:: Collected material ::

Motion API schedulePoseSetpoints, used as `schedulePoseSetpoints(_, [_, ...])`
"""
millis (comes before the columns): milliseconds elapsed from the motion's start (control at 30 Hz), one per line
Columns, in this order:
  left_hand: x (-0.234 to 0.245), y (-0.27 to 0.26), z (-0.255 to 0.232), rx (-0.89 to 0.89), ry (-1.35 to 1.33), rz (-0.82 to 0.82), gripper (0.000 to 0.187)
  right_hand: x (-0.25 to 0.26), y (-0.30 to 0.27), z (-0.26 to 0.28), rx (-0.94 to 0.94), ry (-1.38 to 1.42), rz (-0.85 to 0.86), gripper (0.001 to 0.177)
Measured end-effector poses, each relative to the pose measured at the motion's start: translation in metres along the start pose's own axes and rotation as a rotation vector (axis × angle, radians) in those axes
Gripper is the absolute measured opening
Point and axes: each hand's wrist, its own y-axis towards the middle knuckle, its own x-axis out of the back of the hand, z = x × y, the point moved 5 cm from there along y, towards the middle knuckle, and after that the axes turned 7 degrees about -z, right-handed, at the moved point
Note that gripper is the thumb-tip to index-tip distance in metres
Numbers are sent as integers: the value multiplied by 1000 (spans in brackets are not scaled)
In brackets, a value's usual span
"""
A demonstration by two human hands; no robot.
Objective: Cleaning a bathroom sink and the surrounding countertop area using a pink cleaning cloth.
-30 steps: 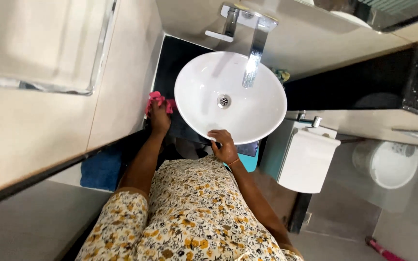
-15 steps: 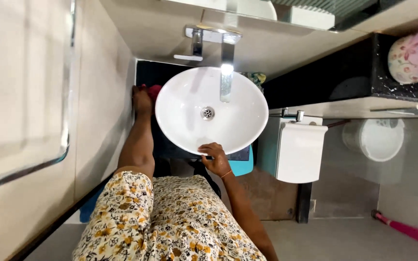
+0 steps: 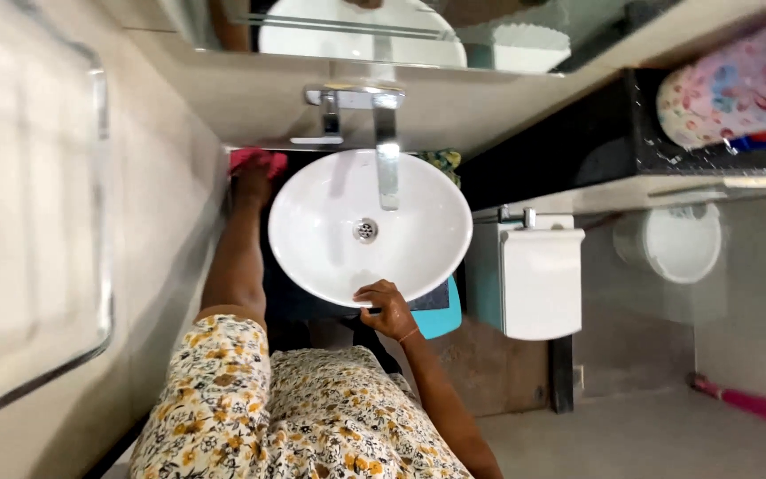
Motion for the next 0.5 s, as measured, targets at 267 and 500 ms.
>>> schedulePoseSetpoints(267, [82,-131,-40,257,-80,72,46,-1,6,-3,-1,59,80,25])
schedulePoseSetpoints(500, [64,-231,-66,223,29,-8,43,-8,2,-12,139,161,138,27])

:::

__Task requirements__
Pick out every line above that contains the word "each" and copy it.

__Task result__
Measured end-effector poses, each relative to the pose measured at the motion's start: translation in metres along the start pose's own axes and rotation as a rotation vector (axis × angle, radians) in those axes
Point and axes: each hand's wrist, its own y-axis towards the middle knuckle, its own x-axis out of the back of the hand, z = x × y, the point moved 5 cm from there along y, towards the middle knuckle, and after that the axes turned 7 degrees about -z, right-handed, at the moved point

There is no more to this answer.